Running | Data Representation

This tutorial will pick up where the introduction left off. It will discuss the data representation aspects of the miniboxing transformation, as explained in the Unifying Data Representation Transformations paper.

In the introduction, we created a class C:

class C[@miniboxed T](val t: T)

and noticed that its specialized variants C_L and C_J included a weird Tsp @storage[Long] type in the minibox-inject compiler phase, which was later transformed to Long in minibox-commit. Let us look at this process.

Compiler Phases

First of all, there are several miniboxing phases in the compiler pipeline:

$ mb-scalac -Xshow-phases
    phase name  id  description
    ----------  --  -----------
           ...  ..  ...
       uncurry  13  uncurry, translate function values to anonymous classes
minibox-inject  14
minibox-coerce  15
minibox-commit  16
     tailcalls  17  replace tail calls by jumps
           ...  ..  ...

Here we see the main three phases introduced by the miniboxing plugin (there are another 3 which are introduced for purely technical reasons, to maintain compatibility with the rest of the compiler: pretyper, posttyper and hijacker). The main tree phases map directly to the data representation mechanism phases:

minibox-inject duplicates methods and classes and adds the @storage annotation
minibox-coerce introduces explicit coercions between boxed and miniboxed values
minibox-commit gives the final semantics to annotated types and coercions

Motivation

This sounds like a lot of work for an otherwise trivial task: transforming a type T to Long.

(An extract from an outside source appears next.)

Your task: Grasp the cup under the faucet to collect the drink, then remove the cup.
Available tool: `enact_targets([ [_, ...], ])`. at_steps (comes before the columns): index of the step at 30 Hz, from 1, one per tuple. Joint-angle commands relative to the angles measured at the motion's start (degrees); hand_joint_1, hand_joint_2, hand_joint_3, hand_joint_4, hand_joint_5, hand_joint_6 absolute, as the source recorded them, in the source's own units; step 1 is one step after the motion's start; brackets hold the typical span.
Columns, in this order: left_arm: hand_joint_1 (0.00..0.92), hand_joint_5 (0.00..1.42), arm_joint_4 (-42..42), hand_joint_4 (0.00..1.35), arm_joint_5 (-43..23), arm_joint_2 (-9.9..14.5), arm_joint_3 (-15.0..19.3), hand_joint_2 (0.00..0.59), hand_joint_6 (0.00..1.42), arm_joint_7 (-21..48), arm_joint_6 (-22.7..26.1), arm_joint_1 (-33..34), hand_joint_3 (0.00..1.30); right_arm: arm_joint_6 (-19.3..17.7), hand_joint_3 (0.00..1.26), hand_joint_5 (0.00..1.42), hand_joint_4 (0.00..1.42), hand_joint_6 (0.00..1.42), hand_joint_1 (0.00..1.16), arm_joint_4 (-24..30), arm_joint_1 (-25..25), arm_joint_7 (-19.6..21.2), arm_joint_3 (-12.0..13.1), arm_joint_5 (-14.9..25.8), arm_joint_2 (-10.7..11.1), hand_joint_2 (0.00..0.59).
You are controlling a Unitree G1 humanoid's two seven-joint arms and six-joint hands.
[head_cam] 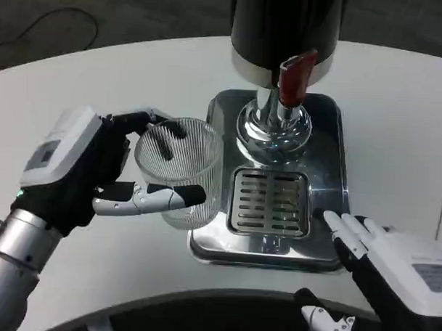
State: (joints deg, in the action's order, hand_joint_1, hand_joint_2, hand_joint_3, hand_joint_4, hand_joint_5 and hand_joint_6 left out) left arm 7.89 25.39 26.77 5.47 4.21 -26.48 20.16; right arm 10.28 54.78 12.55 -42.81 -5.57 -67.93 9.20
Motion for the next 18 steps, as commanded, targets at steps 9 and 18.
enact_targets([
  [9, 0.495, 1.42, 15.6, 1.26, 6.2, 0.5, -8.8, 0.192, 1.42, -7.2, -3.0, 14.1, 1.06, -0.3, 0.00, 0.00, 0.00, 0.00, 0.27, 3.3, 2.6, -0.5, 4.7, 4.2, 0.9, 0.412],
  [18, 0.495, 1.42, 24.1, 1.26, 11.0, -0.4, -16.6, 0.192, 1.42, -11.1, -5.3, 20.4, 1.06, -0.5, 0.00, 0.00, 0.00, 0.00, 0.27, 4.5, 4.0, 0.0, 7.1, 7.4, 1.7, 0.412],
])
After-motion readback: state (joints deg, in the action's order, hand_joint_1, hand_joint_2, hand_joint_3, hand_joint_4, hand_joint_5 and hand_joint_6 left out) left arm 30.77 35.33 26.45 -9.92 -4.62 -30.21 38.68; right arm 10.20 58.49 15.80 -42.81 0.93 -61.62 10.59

To see why this is necessary, let us take an example:

object DR1 extends App {
  def foo[@miniboxed T](t: T): Unit = {
    val a: Any = t
    println(a)
  }
  foo(3.14)
}

Compiling this code will produce two versions of the method: foo, the generic variant and foo_n_J, that encodes primitive types in a long integer. The last call in the object, to foo(3.24) will be rewritten to use foo_n_J.

Yet, the more interesting part is how the val a: Any = t statement is translated. If we simply replace T by Long, a call to foo would not print 3.14 as expected, but the long integer encoding of the floating-point number, which is not desirable.

Let us see how the miniboxing transformation handles this case (output simplified for readability):

$ mb-scalac DR1.scala -Xprint:uncurry,minibox
warning: 'minibox' selects 3 phases
[[syntax trees at end of                   uncurry]] // DR1.scala
package <empty> {
  object DR1 extends Object with App {
    def foo[@miniboxed T](t: T): Unit = {
      val a: Any = t;
      println(a)
    };
    DR1.this.foo[Double](3.14)
  }
}

[[syntax trees at end of            minibox-inject]] // DR1.scala
package <empty> {
  object DR1 extends Object with App {
    def foo[@miniboxed T](t: T): Unit = {
      val a: Any = t;
      println(a)
    };
    def foo_n_J[T](T_TypeTag: Byte, t: T @storage[Long]): Unit = {
      val a: Any = t;
      println(a)
    };
    DR1.this.foo_n_J[Double](8, 3.14)
  }
}

[[syntax trees at end of            minibox-coerce]] // DR1.scala
package <empty> {
  object DR1 extends Object with App {
    def foo[@miniboxed T](t: T): Unit = {
      val a: Any = t;
      println(a)
    };
    def foo_n_J[T](T_TypeTag: Byte, t: T @storage[Long]): Unit = {
      val a: Any = marker_minibox2box[T, Long](t);
      println(a)
    };
    DR1.this.foo_n_J[Double](8, marker_box2minibox[Double, Long](3.14))
  }
}

[[syntax trees at end of            minibox-commit]] // DR1.scala
package <empty> {
  object DR1 extends Object with App {
    def foo[@miniboxed T](t: T): Unit = {
      val a: Any = t;
      println(a)
    };
    def foo_n_J[T](T_TypeTag: Byte, t: Long): Unit = {
      val a: Any = MiniboxConversions.this.minibox2box[T](t, T_TypeTag);
      println(a)
    };
    DR1.this.foo_n_J[Double](8, MiniboxConversions.this.double2minibox(3.14))
  }
}

The first phase, minibox-inject creates the two versions of foo and redirects the call foo(3.14) to foo_n_J(DOUBLE, 3.14). At this point in the transformation, the signature of foo_n_J includes T @storage[Long]. This annotation signals that the type will be later represented as a long integer, but, at this stage, remains a generic type T. Therefore the code val a: Any = t is still correct, since T @storage[Long] is compatible to Any, the top type in the Scala hierarchy. So far so good...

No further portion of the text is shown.